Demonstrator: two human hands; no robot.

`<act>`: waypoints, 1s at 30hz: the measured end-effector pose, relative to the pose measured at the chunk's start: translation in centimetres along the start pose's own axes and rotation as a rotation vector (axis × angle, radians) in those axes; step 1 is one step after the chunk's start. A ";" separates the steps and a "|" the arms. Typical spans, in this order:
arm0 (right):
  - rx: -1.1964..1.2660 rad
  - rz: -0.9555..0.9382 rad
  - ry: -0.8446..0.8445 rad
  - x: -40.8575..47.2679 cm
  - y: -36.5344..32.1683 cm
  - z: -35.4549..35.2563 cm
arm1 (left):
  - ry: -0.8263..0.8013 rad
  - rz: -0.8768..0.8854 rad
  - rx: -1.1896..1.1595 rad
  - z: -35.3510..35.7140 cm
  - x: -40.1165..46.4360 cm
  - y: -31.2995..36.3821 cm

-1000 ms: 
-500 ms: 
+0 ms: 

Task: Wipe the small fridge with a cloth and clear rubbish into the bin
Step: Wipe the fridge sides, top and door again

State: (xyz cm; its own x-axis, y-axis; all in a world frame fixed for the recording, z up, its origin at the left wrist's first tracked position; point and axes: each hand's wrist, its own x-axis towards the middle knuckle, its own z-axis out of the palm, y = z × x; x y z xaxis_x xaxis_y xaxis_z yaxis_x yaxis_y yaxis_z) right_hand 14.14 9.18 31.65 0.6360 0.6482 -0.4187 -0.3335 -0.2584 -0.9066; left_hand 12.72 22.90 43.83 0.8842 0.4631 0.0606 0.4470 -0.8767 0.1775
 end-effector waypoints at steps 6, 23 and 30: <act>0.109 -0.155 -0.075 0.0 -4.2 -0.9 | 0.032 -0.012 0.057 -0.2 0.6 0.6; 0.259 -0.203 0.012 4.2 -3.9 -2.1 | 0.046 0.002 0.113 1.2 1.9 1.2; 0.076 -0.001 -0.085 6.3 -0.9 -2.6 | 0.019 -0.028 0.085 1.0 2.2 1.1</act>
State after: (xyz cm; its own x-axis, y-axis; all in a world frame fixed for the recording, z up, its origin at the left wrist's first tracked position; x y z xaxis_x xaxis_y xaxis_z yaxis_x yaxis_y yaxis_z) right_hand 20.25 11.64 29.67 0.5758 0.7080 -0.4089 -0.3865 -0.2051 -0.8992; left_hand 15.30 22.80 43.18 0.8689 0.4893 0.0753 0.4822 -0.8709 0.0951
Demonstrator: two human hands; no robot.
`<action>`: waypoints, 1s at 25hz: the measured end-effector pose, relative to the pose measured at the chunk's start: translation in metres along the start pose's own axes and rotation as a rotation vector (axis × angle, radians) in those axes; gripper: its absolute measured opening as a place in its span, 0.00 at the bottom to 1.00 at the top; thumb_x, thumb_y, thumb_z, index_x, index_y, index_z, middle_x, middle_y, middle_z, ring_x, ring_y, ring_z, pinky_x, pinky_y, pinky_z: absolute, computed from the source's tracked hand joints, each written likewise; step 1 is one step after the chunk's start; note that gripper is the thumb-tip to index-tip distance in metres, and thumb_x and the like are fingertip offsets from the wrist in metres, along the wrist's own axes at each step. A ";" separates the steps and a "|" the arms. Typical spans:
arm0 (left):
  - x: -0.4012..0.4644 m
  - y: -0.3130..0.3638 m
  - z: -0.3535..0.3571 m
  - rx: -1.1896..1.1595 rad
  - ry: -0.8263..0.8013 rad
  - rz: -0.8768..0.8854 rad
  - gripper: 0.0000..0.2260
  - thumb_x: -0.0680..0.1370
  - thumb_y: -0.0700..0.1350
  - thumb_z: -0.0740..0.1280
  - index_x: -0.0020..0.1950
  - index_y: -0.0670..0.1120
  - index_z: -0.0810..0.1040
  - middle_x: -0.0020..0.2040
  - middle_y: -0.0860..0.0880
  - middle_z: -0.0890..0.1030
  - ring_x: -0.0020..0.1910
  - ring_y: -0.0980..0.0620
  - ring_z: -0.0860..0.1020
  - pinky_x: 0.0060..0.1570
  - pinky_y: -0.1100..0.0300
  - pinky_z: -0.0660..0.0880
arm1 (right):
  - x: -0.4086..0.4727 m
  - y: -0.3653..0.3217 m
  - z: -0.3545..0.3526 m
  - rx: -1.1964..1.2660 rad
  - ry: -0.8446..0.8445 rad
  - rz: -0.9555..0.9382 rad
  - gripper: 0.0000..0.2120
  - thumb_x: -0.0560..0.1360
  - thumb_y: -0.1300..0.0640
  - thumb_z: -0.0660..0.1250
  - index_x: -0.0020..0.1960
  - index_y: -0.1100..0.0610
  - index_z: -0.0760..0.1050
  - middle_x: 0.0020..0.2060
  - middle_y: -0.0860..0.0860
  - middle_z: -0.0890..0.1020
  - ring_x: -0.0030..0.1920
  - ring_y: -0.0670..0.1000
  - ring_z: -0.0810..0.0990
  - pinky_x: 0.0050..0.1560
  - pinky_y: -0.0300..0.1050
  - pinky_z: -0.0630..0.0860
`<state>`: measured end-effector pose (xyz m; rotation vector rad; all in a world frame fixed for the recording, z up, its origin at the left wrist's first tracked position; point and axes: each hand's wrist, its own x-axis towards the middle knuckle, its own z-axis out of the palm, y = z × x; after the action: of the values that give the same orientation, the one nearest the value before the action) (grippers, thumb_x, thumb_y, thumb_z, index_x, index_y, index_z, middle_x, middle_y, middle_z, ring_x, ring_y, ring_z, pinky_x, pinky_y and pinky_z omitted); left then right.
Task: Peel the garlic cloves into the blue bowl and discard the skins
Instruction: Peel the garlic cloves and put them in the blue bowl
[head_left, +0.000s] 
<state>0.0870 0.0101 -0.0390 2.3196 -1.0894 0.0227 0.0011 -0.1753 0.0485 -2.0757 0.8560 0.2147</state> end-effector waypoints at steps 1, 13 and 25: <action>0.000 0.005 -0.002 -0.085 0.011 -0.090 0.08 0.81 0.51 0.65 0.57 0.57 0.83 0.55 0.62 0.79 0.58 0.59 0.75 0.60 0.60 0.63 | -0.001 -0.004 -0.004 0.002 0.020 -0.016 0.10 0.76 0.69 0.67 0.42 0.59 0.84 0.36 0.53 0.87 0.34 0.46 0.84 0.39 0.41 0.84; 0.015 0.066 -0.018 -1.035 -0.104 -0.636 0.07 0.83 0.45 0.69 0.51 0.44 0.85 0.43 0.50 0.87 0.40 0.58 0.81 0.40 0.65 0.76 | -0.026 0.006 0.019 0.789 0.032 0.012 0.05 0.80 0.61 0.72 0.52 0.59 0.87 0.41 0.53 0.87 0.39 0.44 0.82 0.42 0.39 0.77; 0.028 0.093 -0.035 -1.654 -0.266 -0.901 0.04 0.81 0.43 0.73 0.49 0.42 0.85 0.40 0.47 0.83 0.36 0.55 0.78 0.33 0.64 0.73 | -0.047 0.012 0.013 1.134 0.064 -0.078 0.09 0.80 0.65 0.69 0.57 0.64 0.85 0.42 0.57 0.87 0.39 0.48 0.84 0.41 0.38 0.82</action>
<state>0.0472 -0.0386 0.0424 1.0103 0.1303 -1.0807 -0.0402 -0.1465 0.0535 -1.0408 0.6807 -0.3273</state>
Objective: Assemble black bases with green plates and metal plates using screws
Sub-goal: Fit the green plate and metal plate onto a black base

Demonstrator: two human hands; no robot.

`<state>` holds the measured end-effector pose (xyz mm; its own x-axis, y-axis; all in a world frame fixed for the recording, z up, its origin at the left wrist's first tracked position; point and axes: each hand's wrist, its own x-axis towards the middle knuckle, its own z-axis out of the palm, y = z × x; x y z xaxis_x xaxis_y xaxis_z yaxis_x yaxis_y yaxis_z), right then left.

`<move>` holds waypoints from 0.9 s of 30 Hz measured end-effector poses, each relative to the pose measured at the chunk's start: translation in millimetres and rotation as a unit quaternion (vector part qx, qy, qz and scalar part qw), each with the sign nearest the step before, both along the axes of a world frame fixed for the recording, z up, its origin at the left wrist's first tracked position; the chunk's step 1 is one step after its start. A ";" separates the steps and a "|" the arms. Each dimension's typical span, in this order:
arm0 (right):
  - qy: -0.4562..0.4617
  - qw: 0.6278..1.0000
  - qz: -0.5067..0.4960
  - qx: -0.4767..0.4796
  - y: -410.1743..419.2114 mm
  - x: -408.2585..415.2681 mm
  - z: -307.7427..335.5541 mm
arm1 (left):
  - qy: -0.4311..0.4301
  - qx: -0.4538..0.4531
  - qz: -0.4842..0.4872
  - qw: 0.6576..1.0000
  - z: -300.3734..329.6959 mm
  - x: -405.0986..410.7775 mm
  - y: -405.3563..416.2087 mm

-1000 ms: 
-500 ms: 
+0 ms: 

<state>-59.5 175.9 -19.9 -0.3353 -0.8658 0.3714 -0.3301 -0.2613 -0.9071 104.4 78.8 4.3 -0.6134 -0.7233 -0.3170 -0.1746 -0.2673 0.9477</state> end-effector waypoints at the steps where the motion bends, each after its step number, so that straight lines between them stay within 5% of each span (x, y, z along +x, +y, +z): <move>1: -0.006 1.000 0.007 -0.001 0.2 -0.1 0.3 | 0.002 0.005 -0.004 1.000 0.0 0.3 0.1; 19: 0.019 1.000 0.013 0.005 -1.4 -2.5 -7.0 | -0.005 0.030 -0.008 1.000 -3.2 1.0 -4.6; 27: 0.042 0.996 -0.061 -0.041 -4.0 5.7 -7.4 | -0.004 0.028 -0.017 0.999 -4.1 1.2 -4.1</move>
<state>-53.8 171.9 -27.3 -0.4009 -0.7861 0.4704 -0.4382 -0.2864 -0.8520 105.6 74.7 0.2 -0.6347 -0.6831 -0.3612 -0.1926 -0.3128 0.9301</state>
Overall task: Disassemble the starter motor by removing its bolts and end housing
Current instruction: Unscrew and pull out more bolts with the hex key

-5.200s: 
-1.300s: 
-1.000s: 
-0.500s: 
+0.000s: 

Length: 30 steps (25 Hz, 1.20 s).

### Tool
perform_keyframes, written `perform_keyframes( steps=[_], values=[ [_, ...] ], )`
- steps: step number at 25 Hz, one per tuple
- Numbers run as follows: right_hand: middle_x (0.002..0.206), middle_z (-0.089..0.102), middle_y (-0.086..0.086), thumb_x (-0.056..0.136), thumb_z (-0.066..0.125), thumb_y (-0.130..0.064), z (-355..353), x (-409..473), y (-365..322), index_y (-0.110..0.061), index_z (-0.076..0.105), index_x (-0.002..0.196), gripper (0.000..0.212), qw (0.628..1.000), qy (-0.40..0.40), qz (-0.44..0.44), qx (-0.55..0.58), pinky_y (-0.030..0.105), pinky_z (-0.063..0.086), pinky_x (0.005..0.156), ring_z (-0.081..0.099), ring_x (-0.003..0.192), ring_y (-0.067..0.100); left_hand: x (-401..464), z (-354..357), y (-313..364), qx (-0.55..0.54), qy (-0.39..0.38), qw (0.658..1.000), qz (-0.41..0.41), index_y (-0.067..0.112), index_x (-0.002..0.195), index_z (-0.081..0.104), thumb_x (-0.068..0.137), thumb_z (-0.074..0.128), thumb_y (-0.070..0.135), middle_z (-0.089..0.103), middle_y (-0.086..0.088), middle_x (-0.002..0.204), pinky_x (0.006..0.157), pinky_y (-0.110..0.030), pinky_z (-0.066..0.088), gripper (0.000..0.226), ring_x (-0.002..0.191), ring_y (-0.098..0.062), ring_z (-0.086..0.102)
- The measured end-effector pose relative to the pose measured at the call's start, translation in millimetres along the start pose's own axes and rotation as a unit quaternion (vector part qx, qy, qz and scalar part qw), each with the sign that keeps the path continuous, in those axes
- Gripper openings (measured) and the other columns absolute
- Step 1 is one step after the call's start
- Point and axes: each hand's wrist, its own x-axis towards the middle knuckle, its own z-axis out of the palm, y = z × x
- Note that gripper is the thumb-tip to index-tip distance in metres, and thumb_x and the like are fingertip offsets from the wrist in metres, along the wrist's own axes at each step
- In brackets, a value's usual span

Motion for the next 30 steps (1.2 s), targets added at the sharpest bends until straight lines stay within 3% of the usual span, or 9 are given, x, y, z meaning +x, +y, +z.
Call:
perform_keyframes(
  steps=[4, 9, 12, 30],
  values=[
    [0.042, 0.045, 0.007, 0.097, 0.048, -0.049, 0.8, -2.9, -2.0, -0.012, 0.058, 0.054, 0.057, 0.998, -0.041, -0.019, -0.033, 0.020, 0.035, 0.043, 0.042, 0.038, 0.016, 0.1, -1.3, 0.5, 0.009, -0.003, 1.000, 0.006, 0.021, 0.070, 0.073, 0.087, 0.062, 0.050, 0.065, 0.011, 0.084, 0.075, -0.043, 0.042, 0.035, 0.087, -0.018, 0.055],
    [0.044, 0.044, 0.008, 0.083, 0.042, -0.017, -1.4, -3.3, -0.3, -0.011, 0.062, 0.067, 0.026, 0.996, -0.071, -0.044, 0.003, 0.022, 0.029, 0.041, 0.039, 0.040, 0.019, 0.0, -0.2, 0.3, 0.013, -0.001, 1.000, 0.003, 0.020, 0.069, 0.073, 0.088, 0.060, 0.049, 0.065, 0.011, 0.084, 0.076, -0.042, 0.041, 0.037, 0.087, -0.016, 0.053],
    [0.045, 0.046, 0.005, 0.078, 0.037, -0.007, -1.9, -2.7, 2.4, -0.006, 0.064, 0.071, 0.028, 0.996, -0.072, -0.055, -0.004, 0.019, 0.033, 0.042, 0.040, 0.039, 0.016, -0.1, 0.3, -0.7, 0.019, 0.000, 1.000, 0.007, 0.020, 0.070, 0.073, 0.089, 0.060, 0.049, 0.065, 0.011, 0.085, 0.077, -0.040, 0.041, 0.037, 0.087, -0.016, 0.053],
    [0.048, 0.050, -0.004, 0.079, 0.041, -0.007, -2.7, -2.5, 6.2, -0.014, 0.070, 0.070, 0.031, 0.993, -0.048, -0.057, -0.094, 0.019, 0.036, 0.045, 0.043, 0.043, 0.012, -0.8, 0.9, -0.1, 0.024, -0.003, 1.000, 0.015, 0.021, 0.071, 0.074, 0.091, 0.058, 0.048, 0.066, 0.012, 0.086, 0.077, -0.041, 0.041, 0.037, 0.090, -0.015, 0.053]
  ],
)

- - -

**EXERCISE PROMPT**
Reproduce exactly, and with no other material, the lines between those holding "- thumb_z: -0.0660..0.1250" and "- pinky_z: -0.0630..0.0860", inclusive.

**EXERCISE RESPONSE**
  - thumb_z: -0.0660..0.1250
  - index_x: -0.0020..0.1960
  - index_y: -0.1100..0.0610
  - index_z: -0.0760..0.1050
  - middle_x: 0.0020..0.2060
  - middle_y: -0.0860..0.0860
  - middle_z: -0.0890..0.1020
  - ring_x: -0.0030..0.1920
  - ring_y: -0.0670..0.1000
  - ring_z: -0.0810..0.0990
  - pinky_x: 0.0050..0.1560
  - pinky_y: -0.0300..0.1050
  - pinky_z: -0.0630..0.0860

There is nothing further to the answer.